- "The unleashed power of the atom has changed everything save our mode of thinking, and we thus drift toward unparalleled catastrophe."
- –Albert Einstein
The development of the Atomic Theory is the last big scientific leap of our age. It makes possible the understanding and manipulation of the smallest building blocks of our universe: the atoms.
As usual, the first application of this groundbreaking discovery is military. You can now develop the Manhattan Project, which opens the way for building nuclear weapons. The technology also reveals Uranium, the last strategic resource in the game.
Atomic theory of matter was first proposed in ancient Greece. The philosophers Leucippus and Democritus proposed that the physical world was composed of an infinite number of extremely small particles, or "atoms," which existed in a void, or vacuum. Atoms combine in different quantities and formations to create everything in existence, from air to gold to human flesh to the world beneath our feet. The men had of course no way to prove their theory, and it was rejected by later Greek philosophers such as Plato and Aristotle, who had what might be called a more spiritual view of existence. That view as adopted by the Church and most of Medieval Europe, and the atomic theory languished for millennia.
In the 17th century atomic theory began to make a comeback, as the brilliant Italian scientist Galileo expressed his belief in vacuums and scientists and philosophers tried to separate the religious/spiritual argument from the scientific. In 1658 the Irish chemist Robert Boyle performed a series of experiments on air, after which he concluded that all matter was composed of solid particles arranged into molecules, which combinations gave the matter its different properties. At the turn of the 18th century Isaac Newton further refined the atomic theory, and over the course of the next 100 years chemists made great advances in their knowledge of the composition and properties of matter.

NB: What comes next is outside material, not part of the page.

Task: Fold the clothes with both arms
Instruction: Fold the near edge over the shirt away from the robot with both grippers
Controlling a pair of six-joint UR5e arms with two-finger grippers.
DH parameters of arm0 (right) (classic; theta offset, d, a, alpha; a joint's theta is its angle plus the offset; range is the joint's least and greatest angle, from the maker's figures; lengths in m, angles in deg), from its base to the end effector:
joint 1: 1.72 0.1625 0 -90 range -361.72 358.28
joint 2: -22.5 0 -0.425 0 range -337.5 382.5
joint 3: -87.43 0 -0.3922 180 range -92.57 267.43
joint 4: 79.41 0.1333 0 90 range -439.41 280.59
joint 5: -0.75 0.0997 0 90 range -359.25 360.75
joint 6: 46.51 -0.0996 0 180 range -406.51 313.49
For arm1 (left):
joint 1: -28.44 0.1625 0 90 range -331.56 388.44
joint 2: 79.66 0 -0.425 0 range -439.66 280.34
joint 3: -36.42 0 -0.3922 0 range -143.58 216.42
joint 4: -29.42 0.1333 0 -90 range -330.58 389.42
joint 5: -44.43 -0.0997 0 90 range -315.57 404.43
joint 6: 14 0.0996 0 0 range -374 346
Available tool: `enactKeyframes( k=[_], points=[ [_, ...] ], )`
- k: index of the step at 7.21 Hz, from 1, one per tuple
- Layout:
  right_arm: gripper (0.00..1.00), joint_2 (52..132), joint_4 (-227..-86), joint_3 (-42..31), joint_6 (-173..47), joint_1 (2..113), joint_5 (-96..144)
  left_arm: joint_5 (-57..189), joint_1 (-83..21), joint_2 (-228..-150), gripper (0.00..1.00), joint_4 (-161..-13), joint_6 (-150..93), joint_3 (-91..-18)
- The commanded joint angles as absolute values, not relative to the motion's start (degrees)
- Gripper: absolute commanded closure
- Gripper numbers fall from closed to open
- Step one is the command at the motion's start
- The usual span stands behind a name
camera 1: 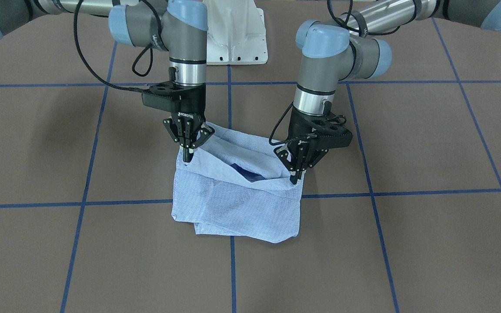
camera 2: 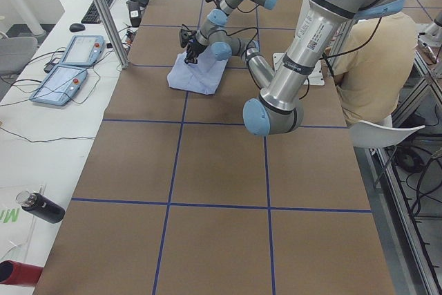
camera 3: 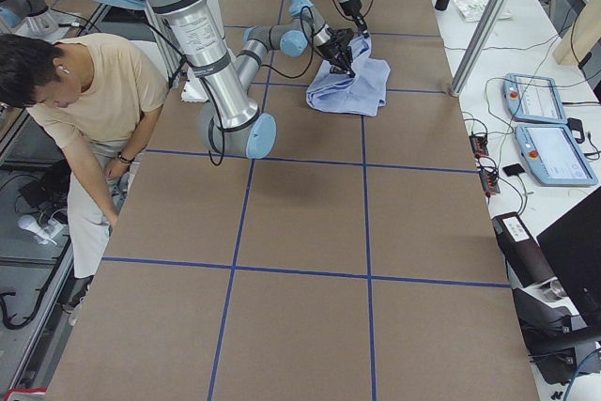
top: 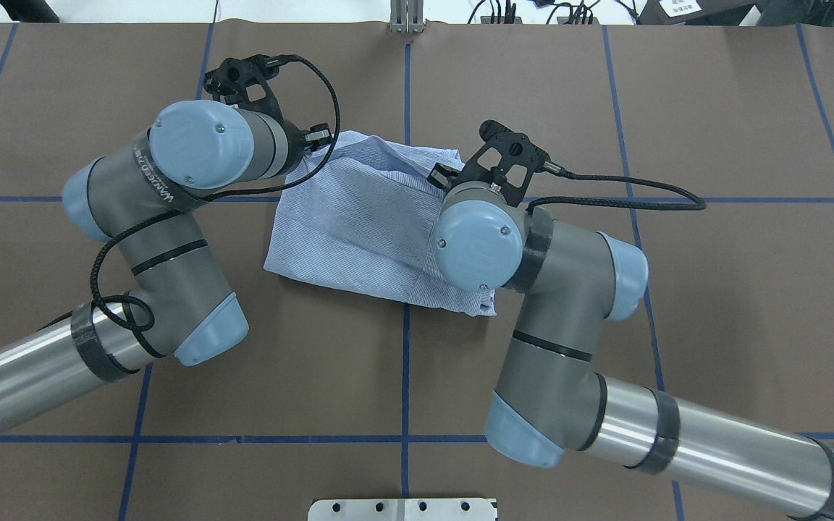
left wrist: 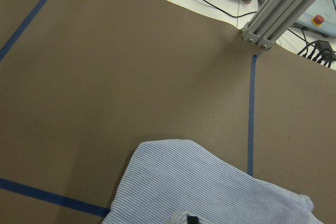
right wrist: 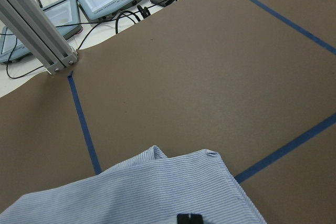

In 1808 English chemist and physicist John Dalton published "A New System of Chemical Philosophy," which put the atomic theory on a truly scientific basis. It laid out a coherent picture of how elements combine to form compounds and attempted to provide physical proof of the existence of atoms. By 1869 Russian Dmitry Mendeleyev created a system to arrange the known elements according to their atomic weight in a "periodic table," and over the next decades human knowledge of the properties of matter grew exponentially.
In 1895 the German Wilhelm Rontgen discovered X-rays, and in 1896 Frenchman Henri Becquerel discovered radioactivity in uranium. Their work was further advanced by French pioneers Marie and Pierre Curie later in the decade. These would lead to radical alterations/refinements in the basic atomic theory.
This research would continue into the 20th century with great success, eventually resulting in various world-shaking practical applications like the x-ray machine and the atom bomb, to name two. Leucippus and Democritus probably would be astonished at where their theory has led their scientific heirs.